Scientific classification
- Kingdom: Plantae
- Clade: Embryophytes
- Clade: Tracheophytes
- Clade: Spermatophytes
- Clade: Angiosperms
- Clade: Eudicots
- Clade: Rosids
- Order: Myrtales
- Family: Onagraceae
- Genus: Epilobium
- Species: E. coloratum
- Binomial name: Epilobium coloratum Biehler
- Synonyms: Epilobium coloratum f. albiflorum Cockerell ; Epilobium coloratum f. minus Hausskn. ; Epilobium coloratum f. umbrosum Hausskn. ; Epilobium divaricatum Raf. ; Epilobium domingense Urb. ;

= Epilobium coloratum =

- Authority: Biehler
- Conservation status: LC

Species of flowering plant native to North America

Epilobium coloratum, known by the common names purpleleaf willowherb and cinnamon willow-herb, is a species of flowering plant in the genus Epilobium of the willowherb family Onagraceae.
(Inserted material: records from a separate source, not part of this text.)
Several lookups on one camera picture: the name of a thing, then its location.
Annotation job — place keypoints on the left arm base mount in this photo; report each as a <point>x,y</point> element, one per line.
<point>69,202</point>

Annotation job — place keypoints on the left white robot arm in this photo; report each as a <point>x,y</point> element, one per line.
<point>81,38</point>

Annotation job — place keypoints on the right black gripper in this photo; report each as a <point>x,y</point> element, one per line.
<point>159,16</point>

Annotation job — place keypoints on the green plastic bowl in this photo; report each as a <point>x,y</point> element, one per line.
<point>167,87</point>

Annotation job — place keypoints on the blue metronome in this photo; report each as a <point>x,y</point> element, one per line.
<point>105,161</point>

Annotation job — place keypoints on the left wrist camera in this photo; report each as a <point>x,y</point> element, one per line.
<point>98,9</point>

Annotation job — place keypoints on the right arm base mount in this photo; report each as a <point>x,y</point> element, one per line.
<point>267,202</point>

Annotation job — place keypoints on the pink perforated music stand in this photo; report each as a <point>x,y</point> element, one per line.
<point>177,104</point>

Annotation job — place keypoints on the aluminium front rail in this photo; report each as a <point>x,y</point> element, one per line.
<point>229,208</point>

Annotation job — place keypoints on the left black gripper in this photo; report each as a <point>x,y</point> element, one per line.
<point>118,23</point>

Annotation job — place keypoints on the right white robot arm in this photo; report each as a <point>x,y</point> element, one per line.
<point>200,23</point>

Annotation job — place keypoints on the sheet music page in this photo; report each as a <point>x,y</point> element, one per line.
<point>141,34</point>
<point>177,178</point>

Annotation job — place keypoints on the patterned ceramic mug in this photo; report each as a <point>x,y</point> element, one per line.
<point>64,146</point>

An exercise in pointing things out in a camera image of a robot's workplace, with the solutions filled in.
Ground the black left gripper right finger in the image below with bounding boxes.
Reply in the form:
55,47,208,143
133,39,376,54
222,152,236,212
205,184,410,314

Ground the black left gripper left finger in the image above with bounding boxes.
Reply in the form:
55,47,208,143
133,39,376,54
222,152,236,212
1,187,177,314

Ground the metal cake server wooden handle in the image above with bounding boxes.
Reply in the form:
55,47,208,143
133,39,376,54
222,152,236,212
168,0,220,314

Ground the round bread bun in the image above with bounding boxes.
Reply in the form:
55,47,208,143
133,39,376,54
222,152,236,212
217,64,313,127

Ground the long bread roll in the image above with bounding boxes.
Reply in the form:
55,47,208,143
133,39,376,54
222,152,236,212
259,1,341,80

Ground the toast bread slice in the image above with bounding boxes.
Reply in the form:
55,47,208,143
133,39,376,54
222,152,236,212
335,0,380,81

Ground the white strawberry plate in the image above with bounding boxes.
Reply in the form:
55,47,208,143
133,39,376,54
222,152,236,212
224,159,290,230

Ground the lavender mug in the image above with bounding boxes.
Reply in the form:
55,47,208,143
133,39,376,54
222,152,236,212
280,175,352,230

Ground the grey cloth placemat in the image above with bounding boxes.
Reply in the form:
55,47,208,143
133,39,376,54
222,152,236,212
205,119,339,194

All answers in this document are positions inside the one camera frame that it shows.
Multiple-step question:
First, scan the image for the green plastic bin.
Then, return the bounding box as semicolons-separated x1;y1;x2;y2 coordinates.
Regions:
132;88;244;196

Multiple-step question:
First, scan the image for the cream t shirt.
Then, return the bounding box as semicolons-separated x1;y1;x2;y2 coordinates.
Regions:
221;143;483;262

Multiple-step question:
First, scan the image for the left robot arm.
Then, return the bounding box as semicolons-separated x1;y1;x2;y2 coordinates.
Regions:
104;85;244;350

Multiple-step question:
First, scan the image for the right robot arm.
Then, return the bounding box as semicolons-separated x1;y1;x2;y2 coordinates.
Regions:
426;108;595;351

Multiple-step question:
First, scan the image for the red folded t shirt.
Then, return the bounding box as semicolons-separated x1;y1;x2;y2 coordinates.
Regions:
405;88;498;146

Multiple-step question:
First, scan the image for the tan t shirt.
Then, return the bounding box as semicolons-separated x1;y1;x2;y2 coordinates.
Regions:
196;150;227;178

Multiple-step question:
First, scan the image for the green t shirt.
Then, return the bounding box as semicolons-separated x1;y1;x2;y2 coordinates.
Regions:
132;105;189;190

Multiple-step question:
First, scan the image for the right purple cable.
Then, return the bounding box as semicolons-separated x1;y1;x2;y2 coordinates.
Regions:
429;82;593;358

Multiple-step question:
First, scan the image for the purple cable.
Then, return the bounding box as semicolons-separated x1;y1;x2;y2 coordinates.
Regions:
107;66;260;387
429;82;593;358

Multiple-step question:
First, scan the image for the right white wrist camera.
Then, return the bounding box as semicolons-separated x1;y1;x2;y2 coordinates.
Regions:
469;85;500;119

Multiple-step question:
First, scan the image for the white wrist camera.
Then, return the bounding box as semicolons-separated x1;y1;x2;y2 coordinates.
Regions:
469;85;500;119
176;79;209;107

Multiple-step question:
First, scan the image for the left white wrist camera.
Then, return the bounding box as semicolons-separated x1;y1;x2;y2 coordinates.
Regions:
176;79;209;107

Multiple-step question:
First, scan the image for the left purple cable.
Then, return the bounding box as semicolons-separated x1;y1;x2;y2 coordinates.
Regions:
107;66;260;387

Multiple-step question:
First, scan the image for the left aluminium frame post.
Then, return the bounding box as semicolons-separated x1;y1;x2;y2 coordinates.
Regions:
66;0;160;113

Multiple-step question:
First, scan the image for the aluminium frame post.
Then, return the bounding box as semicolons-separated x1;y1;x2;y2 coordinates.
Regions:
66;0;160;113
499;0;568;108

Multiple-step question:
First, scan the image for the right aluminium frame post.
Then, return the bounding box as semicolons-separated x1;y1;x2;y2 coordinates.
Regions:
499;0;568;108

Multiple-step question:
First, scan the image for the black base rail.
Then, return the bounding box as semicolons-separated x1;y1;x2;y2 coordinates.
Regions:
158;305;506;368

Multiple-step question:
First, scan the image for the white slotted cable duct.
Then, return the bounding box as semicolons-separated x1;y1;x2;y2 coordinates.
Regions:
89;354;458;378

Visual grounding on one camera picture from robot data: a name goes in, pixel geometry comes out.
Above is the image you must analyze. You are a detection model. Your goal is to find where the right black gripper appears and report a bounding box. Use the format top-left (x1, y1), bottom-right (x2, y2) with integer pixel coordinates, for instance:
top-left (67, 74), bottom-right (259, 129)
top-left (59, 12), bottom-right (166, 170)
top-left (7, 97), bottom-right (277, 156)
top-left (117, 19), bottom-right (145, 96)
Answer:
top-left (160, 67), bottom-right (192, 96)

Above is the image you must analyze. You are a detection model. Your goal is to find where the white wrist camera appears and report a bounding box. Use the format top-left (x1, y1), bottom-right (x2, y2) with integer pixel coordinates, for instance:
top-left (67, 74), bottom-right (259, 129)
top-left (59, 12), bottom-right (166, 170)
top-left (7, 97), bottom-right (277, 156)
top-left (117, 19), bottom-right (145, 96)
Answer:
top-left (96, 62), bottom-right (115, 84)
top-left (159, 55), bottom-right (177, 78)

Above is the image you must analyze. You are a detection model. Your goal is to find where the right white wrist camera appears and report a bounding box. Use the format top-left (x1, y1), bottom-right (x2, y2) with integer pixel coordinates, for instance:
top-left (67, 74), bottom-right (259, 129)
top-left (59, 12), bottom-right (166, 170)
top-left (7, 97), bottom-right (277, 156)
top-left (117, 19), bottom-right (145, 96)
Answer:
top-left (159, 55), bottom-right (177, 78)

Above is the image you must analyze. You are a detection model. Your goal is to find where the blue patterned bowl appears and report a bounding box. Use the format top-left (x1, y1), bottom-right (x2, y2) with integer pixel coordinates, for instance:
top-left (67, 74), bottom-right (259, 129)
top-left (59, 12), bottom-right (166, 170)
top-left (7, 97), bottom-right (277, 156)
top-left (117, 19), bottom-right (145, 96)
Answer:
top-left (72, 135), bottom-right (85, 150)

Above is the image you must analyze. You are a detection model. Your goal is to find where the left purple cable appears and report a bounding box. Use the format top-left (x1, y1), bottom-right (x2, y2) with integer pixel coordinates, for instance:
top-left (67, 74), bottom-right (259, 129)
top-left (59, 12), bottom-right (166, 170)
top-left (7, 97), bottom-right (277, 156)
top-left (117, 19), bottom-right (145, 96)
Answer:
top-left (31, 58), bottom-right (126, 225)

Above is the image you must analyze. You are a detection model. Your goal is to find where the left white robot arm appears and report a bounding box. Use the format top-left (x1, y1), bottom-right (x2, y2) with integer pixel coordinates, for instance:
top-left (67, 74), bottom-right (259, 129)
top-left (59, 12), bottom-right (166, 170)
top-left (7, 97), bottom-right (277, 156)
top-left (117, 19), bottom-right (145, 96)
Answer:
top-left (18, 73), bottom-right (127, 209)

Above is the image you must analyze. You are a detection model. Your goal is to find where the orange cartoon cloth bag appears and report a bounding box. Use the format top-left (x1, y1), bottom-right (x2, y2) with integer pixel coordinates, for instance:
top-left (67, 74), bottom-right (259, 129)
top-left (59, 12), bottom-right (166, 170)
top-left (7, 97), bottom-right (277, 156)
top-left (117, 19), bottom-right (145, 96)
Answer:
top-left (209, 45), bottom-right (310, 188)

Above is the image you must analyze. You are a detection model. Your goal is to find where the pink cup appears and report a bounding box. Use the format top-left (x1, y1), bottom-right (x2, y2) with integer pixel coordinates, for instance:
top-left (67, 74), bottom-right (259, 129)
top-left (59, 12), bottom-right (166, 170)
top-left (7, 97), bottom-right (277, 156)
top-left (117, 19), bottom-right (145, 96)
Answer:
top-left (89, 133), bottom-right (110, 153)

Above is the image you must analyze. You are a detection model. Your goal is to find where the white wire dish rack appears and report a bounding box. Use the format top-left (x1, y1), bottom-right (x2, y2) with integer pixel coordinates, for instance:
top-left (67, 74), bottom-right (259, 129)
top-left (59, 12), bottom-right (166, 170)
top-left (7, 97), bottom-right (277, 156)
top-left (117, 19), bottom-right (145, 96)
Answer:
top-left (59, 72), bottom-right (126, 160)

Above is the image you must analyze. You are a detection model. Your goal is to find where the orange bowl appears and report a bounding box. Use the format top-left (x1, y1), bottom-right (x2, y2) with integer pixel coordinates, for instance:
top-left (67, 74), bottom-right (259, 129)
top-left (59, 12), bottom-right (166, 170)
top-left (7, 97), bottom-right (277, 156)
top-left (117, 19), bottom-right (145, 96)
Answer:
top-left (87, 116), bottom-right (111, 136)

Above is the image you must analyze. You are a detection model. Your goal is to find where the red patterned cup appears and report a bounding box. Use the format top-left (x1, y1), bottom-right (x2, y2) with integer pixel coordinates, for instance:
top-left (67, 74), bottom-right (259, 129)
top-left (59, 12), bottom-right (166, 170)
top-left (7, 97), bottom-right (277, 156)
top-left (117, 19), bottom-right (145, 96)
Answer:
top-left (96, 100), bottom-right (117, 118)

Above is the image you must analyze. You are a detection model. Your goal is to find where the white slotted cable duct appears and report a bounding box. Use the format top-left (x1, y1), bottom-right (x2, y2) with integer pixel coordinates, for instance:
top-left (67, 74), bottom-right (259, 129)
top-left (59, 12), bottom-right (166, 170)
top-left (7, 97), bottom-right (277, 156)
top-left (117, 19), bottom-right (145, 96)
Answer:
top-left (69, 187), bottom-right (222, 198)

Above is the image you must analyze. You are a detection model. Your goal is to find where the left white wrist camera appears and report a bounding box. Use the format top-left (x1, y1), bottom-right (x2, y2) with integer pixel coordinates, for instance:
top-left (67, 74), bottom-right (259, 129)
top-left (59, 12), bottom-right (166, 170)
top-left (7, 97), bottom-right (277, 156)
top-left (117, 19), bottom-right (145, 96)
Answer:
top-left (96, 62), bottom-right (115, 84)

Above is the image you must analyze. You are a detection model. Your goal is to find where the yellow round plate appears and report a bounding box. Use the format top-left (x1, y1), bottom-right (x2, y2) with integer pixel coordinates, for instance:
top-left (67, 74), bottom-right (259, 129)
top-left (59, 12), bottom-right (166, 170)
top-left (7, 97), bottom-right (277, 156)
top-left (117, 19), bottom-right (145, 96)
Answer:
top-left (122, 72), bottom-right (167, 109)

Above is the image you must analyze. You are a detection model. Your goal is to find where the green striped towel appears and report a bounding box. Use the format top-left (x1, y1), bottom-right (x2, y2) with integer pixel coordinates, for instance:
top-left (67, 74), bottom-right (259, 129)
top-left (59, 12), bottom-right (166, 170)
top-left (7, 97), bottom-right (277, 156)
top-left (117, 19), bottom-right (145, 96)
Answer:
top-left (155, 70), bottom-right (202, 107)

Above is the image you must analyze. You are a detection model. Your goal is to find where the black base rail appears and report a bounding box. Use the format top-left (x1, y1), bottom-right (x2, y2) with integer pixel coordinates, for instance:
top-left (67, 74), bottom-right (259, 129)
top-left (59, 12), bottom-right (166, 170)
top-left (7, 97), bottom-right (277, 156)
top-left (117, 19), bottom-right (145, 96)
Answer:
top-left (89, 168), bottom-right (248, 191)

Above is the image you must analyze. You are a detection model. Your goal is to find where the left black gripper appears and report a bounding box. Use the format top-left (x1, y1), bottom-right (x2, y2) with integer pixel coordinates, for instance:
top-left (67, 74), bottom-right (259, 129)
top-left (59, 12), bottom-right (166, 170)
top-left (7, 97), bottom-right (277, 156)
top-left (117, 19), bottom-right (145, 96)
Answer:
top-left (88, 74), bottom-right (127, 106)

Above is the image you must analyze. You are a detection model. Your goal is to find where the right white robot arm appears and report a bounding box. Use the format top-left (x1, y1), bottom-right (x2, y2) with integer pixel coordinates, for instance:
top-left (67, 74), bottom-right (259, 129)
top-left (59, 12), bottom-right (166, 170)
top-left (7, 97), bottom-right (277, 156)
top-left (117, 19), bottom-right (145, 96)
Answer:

This species is native to the Midwest and Eastern United States (excluding Mississippi and Florida), as well as the Canadian provinces of Ontario, Québec, New Brunswick, Nova Scotia, and Newfoundland. It is also native to the Dominican Republic and Haiti.

==Description==
Epilobium coloratum is a perennial, herbaceous plant that can reach 4 ft in height. Small flowers with 4 notched petals of white or light pink rest each at the end of a single short stalk and generally bloom August to October. Leaves are simple and opposite in arrangement with two leaves per node along the stem.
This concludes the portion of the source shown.